It doesn’t matter that Manny hasn’t played in more than a month.
Nor does it bother enough folks that the reason for his absence is
a 50-game suspension after he was caught cheating
Monte Pool, McClatchy Newspapers
Baseball fans are speaking with their hands and their hearts, and they are saying they still want their Manny Ramirez.
It doesn’t matter that Manny hasn’t played in more than a month.
Nor does it bother enough folks that the reason for his absence is a 50-game suspension after he was caught cheating.
Ramirez owes his popularity to the power of perception.
What else could explain why he is closing in on 1 million votes on National League All-Star ballots? Results released this week show the Dodgers’ star fifth among NL outfielders, with 838,353 votes.
Which makes several statements, only one of which might comfort the suits running Major League Baseball: The use of performance-enhancing drugs alone is not enough to outrage the truly engaged fan.
So it wasn’t the scandal that shattered the final years of Barry Bonds’ career. It was the scandal associated with an assault on the record book by a player who required his own island and didn’t exactly project natural sunlight when dealing with the media or the public.
It wasn’t the drug allegations that disfigured the reputation of Mark McGwire. It was the drug allegations and the theft of the home run record and the feeling of betrayal when the freckled All-American lumberjack from the heartland sat before the cameras looking guilty as sin.
It’s not the cheating allegations that have Roger Clemens hiding behind his attorneys. It’s the cheating allegations and the bully tactics and the duplicity behind the Cy Young awards and seeing Rocket continue to whine and insist he’s a victim.
Alex Rodriguez, nearly 1 million votes behind Tampa Bay’s Evan Longoria in the voting for AL third baseman, could have saved himself a lot of backlash had he not been so assiduous about cultivating his image.

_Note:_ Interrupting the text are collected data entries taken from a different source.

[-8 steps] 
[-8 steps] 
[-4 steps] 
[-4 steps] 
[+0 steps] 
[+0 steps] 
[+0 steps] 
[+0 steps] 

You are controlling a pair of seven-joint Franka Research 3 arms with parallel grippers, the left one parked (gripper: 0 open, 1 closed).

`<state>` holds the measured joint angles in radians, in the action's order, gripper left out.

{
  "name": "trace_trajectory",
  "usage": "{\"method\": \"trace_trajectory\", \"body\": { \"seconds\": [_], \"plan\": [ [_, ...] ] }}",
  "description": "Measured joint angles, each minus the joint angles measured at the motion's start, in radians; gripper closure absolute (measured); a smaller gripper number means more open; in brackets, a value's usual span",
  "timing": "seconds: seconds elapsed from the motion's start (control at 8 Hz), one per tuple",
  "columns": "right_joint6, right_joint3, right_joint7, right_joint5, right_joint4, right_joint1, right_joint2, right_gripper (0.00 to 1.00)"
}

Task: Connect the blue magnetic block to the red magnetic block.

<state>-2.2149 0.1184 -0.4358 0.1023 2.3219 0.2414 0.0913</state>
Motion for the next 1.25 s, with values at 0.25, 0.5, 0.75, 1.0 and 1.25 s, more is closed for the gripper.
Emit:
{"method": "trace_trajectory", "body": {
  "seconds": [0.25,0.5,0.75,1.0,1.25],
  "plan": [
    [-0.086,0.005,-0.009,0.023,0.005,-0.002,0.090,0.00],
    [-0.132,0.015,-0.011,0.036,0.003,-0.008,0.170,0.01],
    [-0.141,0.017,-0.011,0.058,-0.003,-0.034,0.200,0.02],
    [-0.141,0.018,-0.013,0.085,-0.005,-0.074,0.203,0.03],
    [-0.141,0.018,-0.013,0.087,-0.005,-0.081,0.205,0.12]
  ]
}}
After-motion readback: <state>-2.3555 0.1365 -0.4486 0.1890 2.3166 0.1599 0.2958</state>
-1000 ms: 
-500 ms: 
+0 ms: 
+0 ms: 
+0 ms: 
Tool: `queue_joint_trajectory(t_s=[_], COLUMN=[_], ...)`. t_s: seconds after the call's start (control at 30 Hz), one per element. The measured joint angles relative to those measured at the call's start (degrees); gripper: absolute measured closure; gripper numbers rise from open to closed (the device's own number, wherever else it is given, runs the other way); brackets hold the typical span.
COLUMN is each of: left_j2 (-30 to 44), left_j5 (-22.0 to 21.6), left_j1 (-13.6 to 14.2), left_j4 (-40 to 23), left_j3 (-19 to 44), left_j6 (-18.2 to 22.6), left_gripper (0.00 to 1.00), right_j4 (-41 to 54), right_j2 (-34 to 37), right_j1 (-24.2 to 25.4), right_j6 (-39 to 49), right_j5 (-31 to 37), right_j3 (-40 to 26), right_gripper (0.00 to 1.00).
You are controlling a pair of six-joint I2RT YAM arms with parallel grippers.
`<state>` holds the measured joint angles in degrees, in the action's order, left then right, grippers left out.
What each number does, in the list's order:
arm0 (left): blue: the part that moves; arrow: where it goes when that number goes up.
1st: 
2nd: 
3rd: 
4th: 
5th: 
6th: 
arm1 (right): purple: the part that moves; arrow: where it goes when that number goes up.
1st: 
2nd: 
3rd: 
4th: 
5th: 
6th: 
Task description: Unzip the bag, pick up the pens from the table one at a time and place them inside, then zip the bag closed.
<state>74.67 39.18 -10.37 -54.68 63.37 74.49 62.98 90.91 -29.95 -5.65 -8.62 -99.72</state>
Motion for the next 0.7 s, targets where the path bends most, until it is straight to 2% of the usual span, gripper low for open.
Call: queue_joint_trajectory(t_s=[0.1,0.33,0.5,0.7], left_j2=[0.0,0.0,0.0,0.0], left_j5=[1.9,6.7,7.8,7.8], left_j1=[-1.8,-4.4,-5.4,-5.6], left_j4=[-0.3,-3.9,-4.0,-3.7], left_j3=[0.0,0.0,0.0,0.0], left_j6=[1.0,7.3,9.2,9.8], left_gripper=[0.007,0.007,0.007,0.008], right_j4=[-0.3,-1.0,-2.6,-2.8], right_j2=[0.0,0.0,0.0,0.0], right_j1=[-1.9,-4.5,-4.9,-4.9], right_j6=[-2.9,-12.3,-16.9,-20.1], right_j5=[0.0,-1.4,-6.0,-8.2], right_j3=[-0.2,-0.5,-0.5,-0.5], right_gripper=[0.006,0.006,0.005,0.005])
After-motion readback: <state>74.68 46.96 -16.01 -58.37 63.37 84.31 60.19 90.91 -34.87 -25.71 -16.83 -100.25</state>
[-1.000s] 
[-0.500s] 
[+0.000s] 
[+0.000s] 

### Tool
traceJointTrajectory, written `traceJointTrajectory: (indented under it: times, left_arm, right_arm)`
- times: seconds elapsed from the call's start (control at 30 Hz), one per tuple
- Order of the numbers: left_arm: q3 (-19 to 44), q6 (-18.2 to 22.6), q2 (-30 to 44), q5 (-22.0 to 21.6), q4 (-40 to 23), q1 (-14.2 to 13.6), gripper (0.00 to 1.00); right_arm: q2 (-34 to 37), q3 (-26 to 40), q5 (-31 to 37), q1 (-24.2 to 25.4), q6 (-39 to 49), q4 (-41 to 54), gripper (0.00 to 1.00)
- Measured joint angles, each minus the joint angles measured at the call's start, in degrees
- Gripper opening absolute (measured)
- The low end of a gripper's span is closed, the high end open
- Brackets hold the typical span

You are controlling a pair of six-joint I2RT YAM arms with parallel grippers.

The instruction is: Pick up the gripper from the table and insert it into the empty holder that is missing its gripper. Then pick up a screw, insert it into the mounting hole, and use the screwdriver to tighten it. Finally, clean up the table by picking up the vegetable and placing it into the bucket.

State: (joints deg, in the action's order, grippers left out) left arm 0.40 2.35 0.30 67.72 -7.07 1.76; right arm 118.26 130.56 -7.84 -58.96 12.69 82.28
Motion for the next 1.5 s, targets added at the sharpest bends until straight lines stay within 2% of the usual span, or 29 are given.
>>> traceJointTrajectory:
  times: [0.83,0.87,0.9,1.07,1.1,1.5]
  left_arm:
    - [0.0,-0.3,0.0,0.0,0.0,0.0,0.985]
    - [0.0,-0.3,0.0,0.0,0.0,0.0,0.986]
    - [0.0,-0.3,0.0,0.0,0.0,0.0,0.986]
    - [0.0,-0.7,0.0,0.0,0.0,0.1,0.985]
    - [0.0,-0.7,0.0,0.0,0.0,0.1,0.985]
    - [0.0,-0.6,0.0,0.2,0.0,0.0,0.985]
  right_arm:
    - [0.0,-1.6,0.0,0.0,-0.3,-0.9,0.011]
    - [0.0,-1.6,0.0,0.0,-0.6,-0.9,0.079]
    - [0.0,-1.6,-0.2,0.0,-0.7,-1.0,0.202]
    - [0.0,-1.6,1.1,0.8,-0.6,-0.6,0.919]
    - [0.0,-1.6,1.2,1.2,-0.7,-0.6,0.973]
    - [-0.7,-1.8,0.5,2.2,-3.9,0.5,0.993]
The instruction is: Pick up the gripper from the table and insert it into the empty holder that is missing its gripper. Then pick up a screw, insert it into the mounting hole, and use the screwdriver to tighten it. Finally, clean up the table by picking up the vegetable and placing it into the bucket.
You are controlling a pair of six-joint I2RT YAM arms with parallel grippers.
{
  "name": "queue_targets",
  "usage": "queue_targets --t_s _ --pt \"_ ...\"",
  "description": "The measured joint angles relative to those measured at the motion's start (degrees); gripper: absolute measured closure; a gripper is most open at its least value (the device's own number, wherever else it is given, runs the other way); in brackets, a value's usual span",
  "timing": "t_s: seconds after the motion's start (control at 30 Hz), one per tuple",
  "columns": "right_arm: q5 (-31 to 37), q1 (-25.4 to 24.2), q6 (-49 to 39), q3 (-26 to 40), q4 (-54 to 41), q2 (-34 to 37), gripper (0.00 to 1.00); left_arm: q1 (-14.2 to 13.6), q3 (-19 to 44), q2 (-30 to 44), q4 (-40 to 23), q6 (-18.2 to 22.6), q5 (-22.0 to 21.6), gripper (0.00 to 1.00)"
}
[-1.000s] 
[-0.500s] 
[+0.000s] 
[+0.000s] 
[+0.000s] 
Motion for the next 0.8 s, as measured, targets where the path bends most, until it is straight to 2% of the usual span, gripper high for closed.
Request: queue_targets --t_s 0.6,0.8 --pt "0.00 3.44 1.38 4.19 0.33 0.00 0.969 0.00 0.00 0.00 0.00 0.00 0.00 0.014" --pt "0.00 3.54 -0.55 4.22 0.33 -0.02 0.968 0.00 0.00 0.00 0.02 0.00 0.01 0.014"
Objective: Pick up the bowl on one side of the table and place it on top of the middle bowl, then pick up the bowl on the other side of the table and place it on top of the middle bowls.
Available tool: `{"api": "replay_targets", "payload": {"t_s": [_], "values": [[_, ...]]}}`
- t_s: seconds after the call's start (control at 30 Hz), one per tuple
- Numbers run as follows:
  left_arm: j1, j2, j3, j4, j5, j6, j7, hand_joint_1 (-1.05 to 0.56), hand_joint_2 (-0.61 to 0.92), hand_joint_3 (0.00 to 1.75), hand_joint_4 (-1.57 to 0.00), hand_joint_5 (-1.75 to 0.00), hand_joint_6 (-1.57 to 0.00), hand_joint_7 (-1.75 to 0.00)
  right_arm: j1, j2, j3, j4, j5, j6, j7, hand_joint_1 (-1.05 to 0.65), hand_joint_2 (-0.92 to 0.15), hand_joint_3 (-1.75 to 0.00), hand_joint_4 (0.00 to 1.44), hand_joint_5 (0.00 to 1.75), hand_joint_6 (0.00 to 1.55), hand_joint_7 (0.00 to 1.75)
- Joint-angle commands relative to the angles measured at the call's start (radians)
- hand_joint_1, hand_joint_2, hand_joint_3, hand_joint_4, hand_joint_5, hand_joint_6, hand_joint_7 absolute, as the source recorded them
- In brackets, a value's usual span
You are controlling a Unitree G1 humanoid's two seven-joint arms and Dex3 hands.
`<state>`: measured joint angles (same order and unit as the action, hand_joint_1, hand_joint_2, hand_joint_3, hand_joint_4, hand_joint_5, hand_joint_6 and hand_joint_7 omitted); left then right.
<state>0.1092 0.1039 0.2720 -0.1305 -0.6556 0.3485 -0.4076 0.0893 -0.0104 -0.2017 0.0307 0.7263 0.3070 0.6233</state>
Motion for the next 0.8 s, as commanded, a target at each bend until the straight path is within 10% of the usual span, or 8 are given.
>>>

But the soap and fragrance veneer is soiled by the dirty lies leaping off his tongue and a closet full of skeletons coming down upon his head. A-Rod is being stung by a defrauded public.
Ramirez, 37, has no such concerns. He’s not tearing up the record book, has no carefully manicured image, does not bother to cast phony shadows. He projects neither malevolence nor arrogance.
There is a bit of irony in seeing the guy who cares least about public perception being accepted by the public. He is, it seems, no more or less than we see.
Ramirez is who he is and presumably will be what he will be — a goofball who swings one of the meanest bats in history. His image is that of a big kid, Manny being Manny.
Before being suspended on May 7 after testing positive for artificial testosterone and HCG (a banned female fertility drug commonly used by those cycling off steroids), Ramirez spent a month putting up All-Star numbers. Through 27 games, he was batting .348, with six homers and 20 RBI. The Dodgers were playing well.
He was, by any measure, a legitimate All-Star.
Now, however, Manny doesn’t belong anywhere near Busch Stadium in St. Louis on July 14.
Yet we can’t come down too hard on fans, for they have the right to choose. And they’re knowledgeable enough to place Philadelphia’s Raul Ibanez, having an incredible season, atop vote-getters among outfielders. Milwaukee’s Ryan Braun is second, New York’s Carlos Beltran third and Chicago’s Alfonso Soriano fourth.
Then, just ahead of Shane Victorino and Mike Cameron, is Manny.
Which, friends, is what should provoke outrage within MLB. Such is the talent vacuum in NL outfields that a man on suspension can be fifth in the voting, trailed closely by two dudes whose names would run and hide from a marquee. And to think the late Curt Flood never made an All-Star team.
Seeing Ramirez among the leaders in the voting for the NL All-Star team is a reminder of how forgiving we can be when we don’t feel we’re being played. He doesn’t have to be perfect, or even close. And he’s not.
Nor does he come across as a con or a bully.
We’re OK with Manny being Manny because we can get behind a guy who might cheat to help himself or his team — as long as we don’t perceive pretension or an attempt to hijack our feelings.